Lindsay Hoyle
Main Page: Lindsay Hoyle (Speaker - Chorley)The hon. Gentleman is a much-valued member of my Justice Committee and himself provides evidence of the valuable work that can be done in Select Committees. The extent to which services should be either carried out directly by Government or contracted out to the private sector is a matter of legitimate political argument, although Governments of quite different political persuasions have extended the role of the private sector in that regard. One thing that united Select Committee Chairs from different political backgrounds was the point that the civil service must have the necessary equipment for effective contracting when those processes are engaged in and that at every stage it should tell Ministers what they need to hear, not just what they want them to hear.
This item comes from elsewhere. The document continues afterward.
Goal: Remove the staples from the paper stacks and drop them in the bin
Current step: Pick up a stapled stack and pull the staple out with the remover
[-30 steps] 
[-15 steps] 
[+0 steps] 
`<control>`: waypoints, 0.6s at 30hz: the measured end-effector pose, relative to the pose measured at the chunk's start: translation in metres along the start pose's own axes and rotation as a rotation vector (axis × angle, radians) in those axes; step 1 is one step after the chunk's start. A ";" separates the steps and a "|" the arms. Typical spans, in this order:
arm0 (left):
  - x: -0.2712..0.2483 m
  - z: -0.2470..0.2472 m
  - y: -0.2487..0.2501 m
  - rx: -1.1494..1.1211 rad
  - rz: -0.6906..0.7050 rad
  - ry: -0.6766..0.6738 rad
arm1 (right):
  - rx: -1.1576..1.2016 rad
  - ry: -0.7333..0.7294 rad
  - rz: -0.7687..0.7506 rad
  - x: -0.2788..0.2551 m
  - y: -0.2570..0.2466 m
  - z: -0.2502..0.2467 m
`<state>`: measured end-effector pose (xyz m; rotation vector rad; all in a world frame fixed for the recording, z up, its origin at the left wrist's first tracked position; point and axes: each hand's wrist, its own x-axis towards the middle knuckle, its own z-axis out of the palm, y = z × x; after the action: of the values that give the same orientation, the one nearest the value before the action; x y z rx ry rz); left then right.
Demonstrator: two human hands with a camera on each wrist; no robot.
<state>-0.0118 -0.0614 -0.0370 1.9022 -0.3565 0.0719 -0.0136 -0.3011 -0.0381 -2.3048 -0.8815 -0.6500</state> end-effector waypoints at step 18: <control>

Has the Chair of the Committee observed that this Government, possibly more than any other, have followed the traditional practice of blaming all problems on their predecessors, then on the European Union and then on the civil service? The civil service’s overriding weakness is the great ethos of the unimportance of being right, because those who spoke truth to power are the ones whose careers have withered, and those who spoke comforting untruths to power are the ones whose careers have prospered and who have got to the top. Can he give us an assurance that the Committee, in the splendid work it is doing, will follow what other Committees, such as the Public Accounts Committee, have done by saying that we need to respect, value and continue the great contribution that the independence of the civil service has made to this country over many years?